Оказалась Сонька хорошенькой девчонкой-непоседой, а в дальнейшем – страстной и ненасытной любовницей. И пророчество забылось на много лет. Но вот – сбылось, однако. И порой Полипий ловил себя на сожалении, что не решился батюшку-пророка расспросить подробнее, что дальше с ними будет: вот было б интересно тогда узнать – да даже и теперь. Да только ни теперь, ни вскоре после это стало невозможно: «венчальный» помер, и преставился он Богу. Сонька сильно тогда переживала, так как почитала его своим отцом духовным, и искренно уверена была в святости его еще при жизни.
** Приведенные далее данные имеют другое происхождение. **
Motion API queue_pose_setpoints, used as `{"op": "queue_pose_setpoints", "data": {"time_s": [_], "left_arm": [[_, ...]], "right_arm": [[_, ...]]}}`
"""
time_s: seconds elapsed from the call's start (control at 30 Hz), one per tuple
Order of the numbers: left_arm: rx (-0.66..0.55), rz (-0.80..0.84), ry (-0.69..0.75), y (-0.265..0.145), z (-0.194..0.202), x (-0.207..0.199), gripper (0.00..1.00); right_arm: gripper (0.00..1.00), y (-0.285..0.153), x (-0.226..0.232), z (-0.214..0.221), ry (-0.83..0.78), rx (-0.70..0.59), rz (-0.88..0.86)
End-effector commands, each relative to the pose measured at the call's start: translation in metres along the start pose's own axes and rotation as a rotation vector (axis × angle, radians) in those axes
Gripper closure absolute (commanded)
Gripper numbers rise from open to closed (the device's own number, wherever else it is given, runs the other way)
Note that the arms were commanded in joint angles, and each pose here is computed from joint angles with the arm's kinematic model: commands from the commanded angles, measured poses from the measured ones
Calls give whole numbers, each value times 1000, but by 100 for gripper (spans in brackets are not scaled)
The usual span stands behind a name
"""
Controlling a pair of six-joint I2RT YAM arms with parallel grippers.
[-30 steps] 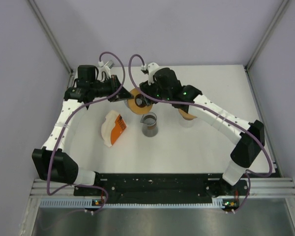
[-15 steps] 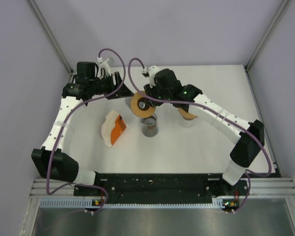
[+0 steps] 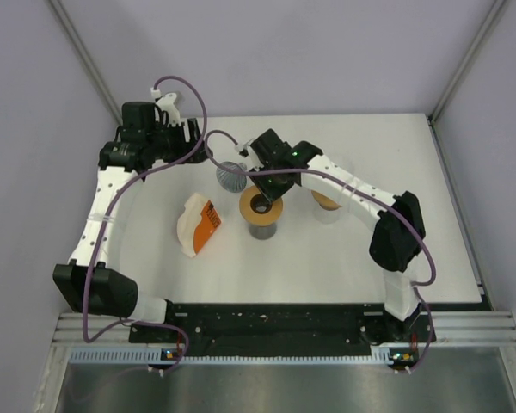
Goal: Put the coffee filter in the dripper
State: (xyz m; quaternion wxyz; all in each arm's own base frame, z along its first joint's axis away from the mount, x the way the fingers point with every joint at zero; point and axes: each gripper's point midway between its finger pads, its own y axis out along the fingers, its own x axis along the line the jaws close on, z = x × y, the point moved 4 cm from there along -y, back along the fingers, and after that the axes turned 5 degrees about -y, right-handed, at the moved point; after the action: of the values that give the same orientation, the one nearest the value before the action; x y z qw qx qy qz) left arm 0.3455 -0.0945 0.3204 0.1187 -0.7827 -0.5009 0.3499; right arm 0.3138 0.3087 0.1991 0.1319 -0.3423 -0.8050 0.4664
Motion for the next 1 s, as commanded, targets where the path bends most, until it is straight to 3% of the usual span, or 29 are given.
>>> {"op": "queue_pose_setpoints", "data": {"time_s": [0.0,0.1,0.13,0.27,0.37,0.6,0.77,0.83,0.9,0.97], "left_arm": [[-70,-22,56,-8,-9,2,27],[-67,-28,59,-5,-8,5,27],[-66,-31,57,-5,-8,6,27],[-57,-33,47,2,-6,9,27],[-54,-36,21,11,-4,13,27],[-34,-71,-88,46,0,23,35],[-56,-102,17,80,-9,29,46],[-28,-35,180,91,-15,29,45],[81,82,410,99,-5,28,39],[144,98,575,108,3,42,33]], "right_arm": [[100,-6,-5,-14,-30,-21,-3],[100,-5,-4,-13,-36,-15,-9],[94,-6,-5,-14,-36,-16,-9],[44,-8,-2,-14,-50,-21,-32],[30,-16,-1,-19,-52,-46,-41],[25,-61,-3,-43,-50,-181,-49],[23,-105,-12,-47,-33,-303,5],[21,-119,-15,-42,-28,-334,19],[21,-135,-17,-36,-25,-363,35],[21,-147,-19,-27,-21,-382,51]]}}
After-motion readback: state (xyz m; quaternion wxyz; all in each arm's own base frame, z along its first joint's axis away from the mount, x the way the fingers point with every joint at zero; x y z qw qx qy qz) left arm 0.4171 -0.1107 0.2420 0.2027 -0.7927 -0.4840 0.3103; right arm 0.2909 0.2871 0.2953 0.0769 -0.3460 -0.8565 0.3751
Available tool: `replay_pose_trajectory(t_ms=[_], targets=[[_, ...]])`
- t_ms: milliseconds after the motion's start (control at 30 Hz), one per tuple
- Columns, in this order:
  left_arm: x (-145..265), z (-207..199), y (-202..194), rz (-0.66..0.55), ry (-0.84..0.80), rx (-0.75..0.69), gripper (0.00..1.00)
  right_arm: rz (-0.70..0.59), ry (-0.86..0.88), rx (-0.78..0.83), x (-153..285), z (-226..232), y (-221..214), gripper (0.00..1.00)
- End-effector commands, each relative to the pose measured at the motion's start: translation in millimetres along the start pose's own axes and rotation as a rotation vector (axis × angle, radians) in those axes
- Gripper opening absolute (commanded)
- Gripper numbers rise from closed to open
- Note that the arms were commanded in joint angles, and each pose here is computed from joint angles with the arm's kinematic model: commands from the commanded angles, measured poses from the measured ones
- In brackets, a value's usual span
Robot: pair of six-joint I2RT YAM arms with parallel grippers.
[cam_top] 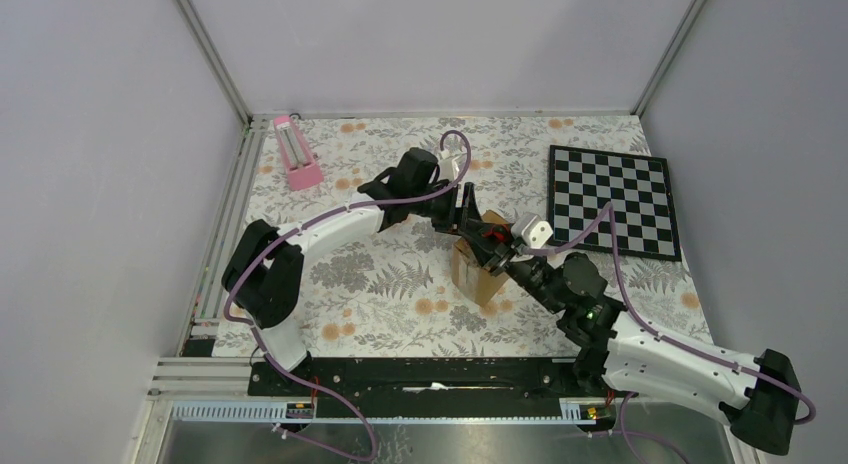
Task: Unpack the express box
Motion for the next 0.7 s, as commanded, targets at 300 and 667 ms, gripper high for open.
replay_pose_trajectory(t_ms=[300,667], targets=[[-13,53,-35,0.127,0.239,0.044,0.6,0.079,0.038,-0.03,12,3,11,0.0],[-13,53,-34,0.127,0.236,0.044,0.6,0.083,0.03,-0.008,12,2,4,0.0]])
Point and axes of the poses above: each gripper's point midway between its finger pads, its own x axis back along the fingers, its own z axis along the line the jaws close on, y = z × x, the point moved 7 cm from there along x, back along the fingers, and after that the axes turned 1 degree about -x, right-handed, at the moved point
Однако, хоть и женились, как говорится, без любви, а зажили неплохо: постепенно – хотя не сразу – и стерпелось, и слюбилось. Он Соньке никогда не изменял – не грешен, Слава Богу. Свою ей верность он всегда хранил – по вере в Бога, согрешить боялся. Ведь как потом служить? Как потом – с какою рожей – перед Богом встанешь? И хоть за жизнь наслушался досыта, и достоверно вдоволь знал историй про женатых на женщинах монахов, про архиерейских женщин и детей… Да что там жен – а «мальчиков» хотите? А засилье «голубых» в верхах церковной власти, без одобрения которых ни одного вопроса нынче в Церкви решить теперь и нечего пытаться? А «содомский грех» в монастырях, который монахи втайне оправдывали, как возможную замену безбрачию, обещанному Богу? Что, бесспорно, кощунством было страшным, даже большим своей циничностью, чем самый этот грех. «Ну хватит, хватит», – он себя одернул. Коль дать подобным мыслям волю – того гляди, чтоб веры не лишиться, на верующих глядючи дела. А между тем, все это было спокон веков. Тем более – теперь, когда в священство, в освобожденную от коммунизма Церковь, понабралось и понабилось сброду случайного, пришедшего «наесться». А он вот не таков. Воспитан в церкви, в семье с традицией из рода в род священства, он, сколько знал себя – боялся Бога. Давным-давно, и как-то незаметно утратив веру и доверие к людям, а вместе с тем – и интерес к ним, к их уникальным человечьим судьбам – считал он, что, в отличие от многих, ему, как прямо избранному Богом – Бог может не простить того, что, может, всем этим грешникам презренным Он прощает. Поэтому старался не грешить он – и даже мысль о близости возможной с другими женщинами, если приходила, – ее он с возмущением гнал, а после на исповеди каялся пред службой.